** DATA EXCERPT follows **

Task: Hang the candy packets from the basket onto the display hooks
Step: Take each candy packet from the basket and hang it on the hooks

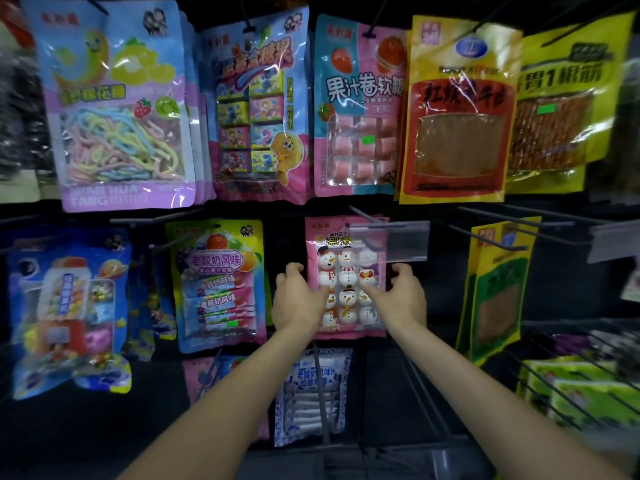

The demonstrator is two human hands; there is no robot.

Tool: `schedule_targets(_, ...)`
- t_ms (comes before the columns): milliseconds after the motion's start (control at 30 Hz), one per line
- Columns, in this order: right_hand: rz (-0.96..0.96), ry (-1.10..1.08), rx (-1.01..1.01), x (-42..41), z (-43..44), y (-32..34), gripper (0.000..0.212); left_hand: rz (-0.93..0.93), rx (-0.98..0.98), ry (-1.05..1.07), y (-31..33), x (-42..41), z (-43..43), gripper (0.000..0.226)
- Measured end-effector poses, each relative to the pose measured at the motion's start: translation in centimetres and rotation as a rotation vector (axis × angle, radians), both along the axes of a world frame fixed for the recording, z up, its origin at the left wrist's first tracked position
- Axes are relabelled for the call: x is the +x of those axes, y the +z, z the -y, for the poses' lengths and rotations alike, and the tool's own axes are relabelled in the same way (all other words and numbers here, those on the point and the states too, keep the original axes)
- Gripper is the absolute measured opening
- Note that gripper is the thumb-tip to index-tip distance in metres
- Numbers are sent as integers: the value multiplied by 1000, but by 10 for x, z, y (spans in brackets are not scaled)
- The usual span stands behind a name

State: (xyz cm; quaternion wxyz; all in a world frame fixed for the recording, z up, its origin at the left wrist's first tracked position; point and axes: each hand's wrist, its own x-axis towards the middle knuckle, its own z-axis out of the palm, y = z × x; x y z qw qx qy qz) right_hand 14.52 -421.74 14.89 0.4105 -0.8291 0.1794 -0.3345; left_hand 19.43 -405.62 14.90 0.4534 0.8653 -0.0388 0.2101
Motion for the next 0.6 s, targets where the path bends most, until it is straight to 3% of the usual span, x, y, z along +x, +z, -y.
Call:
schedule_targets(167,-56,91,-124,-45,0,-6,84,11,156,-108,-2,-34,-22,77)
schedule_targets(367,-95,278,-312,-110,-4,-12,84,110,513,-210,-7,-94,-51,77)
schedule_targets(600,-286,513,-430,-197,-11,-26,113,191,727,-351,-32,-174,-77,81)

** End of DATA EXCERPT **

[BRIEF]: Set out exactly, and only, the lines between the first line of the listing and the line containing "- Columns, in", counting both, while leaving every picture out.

[YOUR SOLUTION]:
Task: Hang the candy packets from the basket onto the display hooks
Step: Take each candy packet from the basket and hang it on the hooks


The demonstrator is two human hands; there is no robot.

Tool: `schedule_targets(_, ...)`
- t_ms (comes before the columns): milliseconds after the motion's start (control at 30 Hz), one per line
- Columns, in this order: right_hand: rz (-0.96..0.96), ry (-1.10..1.08), rx (-1.01..1.01), x (-42..41), z (-43..44), y (-32..34), gripper (0.000..0.212); left_hand: rz (-0.93..0.93), rx (-0.98..0.98), ry (-1.05..1.07), y (-31..33), x (-42..41), z (-43..43), gripper (0.000..0.226)

No more output is needed here.